## The problem
Write out each record below, word for word.

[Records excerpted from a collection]
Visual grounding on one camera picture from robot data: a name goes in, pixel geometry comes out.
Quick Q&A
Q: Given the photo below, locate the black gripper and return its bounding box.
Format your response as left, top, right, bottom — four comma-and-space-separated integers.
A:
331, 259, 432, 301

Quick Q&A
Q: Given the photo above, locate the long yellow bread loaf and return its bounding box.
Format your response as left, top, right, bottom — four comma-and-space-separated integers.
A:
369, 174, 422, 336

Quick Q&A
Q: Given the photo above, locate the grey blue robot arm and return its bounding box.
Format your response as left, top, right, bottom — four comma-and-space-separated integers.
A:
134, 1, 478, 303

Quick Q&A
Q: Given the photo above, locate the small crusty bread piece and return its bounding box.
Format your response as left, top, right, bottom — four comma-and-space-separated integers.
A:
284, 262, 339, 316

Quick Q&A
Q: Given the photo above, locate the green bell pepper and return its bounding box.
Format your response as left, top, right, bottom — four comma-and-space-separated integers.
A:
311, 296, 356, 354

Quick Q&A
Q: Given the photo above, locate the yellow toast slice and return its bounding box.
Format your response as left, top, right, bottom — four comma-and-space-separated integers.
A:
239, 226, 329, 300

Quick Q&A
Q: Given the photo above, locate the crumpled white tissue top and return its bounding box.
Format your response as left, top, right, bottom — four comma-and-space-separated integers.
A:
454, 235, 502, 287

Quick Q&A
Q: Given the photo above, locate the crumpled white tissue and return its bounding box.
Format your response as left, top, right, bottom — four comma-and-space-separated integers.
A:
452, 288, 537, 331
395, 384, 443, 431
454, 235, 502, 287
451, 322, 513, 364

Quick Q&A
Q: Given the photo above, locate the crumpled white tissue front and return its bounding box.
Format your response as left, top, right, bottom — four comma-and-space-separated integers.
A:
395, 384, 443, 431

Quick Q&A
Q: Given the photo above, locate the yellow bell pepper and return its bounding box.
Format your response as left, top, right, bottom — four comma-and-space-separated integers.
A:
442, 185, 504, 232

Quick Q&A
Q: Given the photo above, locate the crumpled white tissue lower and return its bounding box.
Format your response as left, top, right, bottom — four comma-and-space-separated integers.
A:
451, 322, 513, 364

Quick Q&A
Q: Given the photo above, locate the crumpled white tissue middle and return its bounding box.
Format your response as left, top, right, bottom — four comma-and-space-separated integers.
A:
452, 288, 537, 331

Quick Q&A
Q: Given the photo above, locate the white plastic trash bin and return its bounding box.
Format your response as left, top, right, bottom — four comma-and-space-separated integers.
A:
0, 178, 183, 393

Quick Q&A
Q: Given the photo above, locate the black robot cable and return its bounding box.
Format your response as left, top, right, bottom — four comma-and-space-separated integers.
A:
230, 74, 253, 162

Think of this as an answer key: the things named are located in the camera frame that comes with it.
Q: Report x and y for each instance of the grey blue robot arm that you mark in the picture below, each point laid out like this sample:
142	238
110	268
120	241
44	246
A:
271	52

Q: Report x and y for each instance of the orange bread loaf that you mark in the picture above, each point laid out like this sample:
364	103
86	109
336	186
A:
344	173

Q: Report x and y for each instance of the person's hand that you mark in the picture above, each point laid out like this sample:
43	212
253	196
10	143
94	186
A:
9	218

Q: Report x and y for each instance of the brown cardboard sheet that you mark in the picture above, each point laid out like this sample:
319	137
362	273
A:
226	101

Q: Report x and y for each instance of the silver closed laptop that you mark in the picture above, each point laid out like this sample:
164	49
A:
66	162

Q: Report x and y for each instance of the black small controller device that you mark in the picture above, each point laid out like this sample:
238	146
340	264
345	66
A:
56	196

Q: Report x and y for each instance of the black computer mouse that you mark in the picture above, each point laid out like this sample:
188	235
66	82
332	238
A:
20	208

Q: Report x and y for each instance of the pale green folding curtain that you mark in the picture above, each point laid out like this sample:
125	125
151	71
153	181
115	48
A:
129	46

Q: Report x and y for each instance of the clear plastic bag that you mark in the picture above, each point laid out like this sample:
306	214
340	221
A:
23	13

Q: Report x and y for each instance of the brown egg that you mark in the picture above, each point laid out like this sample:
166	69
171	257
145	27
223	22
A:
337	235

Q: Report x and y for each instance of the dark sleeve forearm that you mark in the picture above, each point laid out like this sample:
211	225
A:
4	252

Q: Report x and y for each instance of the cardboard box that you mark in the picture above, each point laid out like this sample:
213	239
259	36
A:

## Written response
Visual grounding on one camera picture from robot data: a name goes in, pixel geometry comes out.
Quick Q&A
Q: Given the photo below, locate the black gripper and return its bounding box.
Format your response as left, top, right, bottom — four comma-and-space-separated integers.
A:
331, 259, 432, 301

Quick Q&A
Q: Given the photo above, locate the long yellow bread loaf and return its bounding box.
Format your response as left, top, right, bottom — four comma-and-space-separated integers.
A:
369, 174, 422, 336

Quick Q&A
Q: Given the photo above, locate the grey blue robot arm and return its bounding box.
Format your response as left, top, right, bottom — four comma-and-space-separated integers.
A:
134, 1, 478, 303

Quick Q&A
Q: Given the photo above, locate the small crusty bread piece and return its bounding box.
Format your response as left, top, right, bottom — four comma-and-space-separated integers.
A:
284, 262, 339, 316

Quick Q&A
Q: Given the photo above, locate the green bell pepper and return its bounding box.
Format your response as left, top, right, bottom — four comma-and-space-separated integers.
A:
311, 296, 356, 354

Quick Q&A
Q: Given the photo above, locate the yellow toast slice and return its bounding box.
Format your response as left, top, right, bottom — four comma-and-space-separated integers.
A:
239, 226, 329, 300

Quick Q&A
Q: Given the photo above, locate the crumpled white tissue top and return its bounding box.
Format your response as left, top, right, bottom — four comma-and-space-separated integers.
A:
454, 235, 502, 287

Quick Q&A
Q: Given the photo above, locate the crumpled white tissue and return its bounding box.
Format your response as left, top, right, bottom — four comma-and-space-separated integers.
A:
452, 288, 537, 331
395, 384, 443, 431
454, 235, 502, 287
451, 322, 513, 364

Quick Q&A
Q: Given the photo above, locate the crumpled white tissue front and return its bounding box.
Format your response as left, top, right, bottom — four comma-and-space-separated integers.
A:
395, 384, 443, 431

Quick Q&A
Q: Given the photo above, locate the yellow bell pepper and return its bounding box.
Format your response as left, top, right, bottom — four comma-and-space-separated integers.
A:
442, 185, 504, 232

Quick Q&A
Q: Given the photo above, locate the crumpled white tissue lower and return its bounding box.
Format your response as left, top, right, bottom — four comma-and-space-separated integers.
A:
451, 322, 513, 364

Quick Q&A
Q: Given the photo above, locate the crumpled white tissue middle and return its bounding box.
Format your response as left, top, right, bottom — four comma-and-space-separated integers.
A:
452, 288, 537, 331

Quick Q&A
Q: Given the photo above, locate the white plastic trash bin and return its bounding box.
Format your response as left, top, right, bottom — four comma-and-space-separated integers.
A:
0, 178, 183, 393

Quick Q&A
Q: Given the photo above, locate the black robot cable and return its bounding box.
Format your response as left, top, right, bottom — four comma-and-space-separated integers.
A:
230, 74, 253, 162

Think of this as an answer key: the things named are located in the camera frame that comes with it.
Q: Report x and y for each instance of the grey blue robot arm that you mark in the picture below, each point laid out like this sample:
142	238
110	268
120	241
44	246
A:
271	52

Q: Report x and y for each instance of the orange bread loaf that you mark in the picture above, each point laid out like this sample:
364	103
86	109
336	186
A:
344	173

Q: Report x and y for each instance of the person's hand that you mark in the picture above, each point laid out like this sample:
43	212
253	196
10	143
94	186
A:
9	218

Q: Report x and y for each instance of the brown cardboard sheet that you mark in the picture above, each point laid out like this sample:
319	137
362	273
A:
226	101

Q: Report x and y for each instance of the silver closed laptop that you mark in the picture above, each point laid out like this sample:
164	49
A:
66	162

Q: Report x and y for each instance of the black small controller device that you mark in the picture above, each point laid out like this sample:
238	146
340	264
345	66
A:
56	196

Q: Report x and y for each instance of the black computer mouse that you mark in the picture above, each point laid out like this sample:
188	235
66	82
332	238
A:
20	208

Q: Report x and y for each instance of the pale green folding curtain that you mark in the picture above, each point laid out like this sample:
125	125
151	71
153	181
115	48
A:
129	46

Q: Report x and y for each instance of the clear plastic bag that you mark in the picture above, each point laid out like this sample:
306	214
340	221
A:
23	13

Q: Report x and y for each instance of the brown egg that you mark in the picture above, each point laid out like this sample:
166	69
171	257
145	27
223	22
A:
337	235

Q: Report x and y for each instance of the dark sleeve forearm that you mark in the picture above, each point laid out like this sample:
211	225
A:
4	252

Q: Report x and y for each instance of the cardboard box that you mark in the picture above, each point laid out like this sample:
213	239
259	36
A:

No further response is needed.